The purpose of descriptive modelling is to summarize experimental data compactly in a mathematical form. An example of such model is the Difference-of-Gaussians (DoG) model which is traditionally used for analysing data to study the spatial receptive field organization of retinal and geniculate cells. In this model the response of a cell, with its receptive field centre at \( \mathbf{r}_{c} \), is approximated by

\begin{equation} R( \mathbf{r}_{c}, t) = R_{0} +\displaystyle \int_{\tau} \iint_\mathbf{r} W ( \mathbf{r}_{c} - \mathbf{r} , \tau ) S( \mathbf{r},t- \tau ) \mathrm{d}^2 \mathbf{r} \mathrm{d}\tau, \end{equation}

where the spatial part of the impulse response function, \( W \), is described by a DoG function

\begin{equation} G(x,y) = \frac{A}{\pi a^2}e^{-(x^2+y^2)/a^2} -\frac{B}{\pi b^2}e^{-(x^2+y^2)/b^2}, \end{equation}

with its parameters being fitted with respect to experimental data.

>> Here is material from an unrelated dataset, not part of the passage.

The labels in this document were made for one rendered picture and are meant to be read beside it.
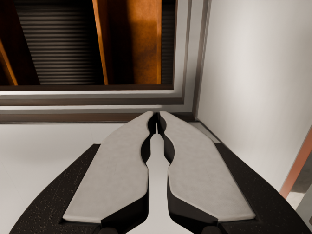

This procedure provides estimates for receptive field centre (\(A\)) and surround (\(B\)) weights as well as the corresponding width parameters (\(a\)) and (\(b\)). With this approach, however, limited insight is gained on how the geniculate circuit modifies the receptive field structure of cells in the early part of the visual system. To address this question a mechanistic model is needed.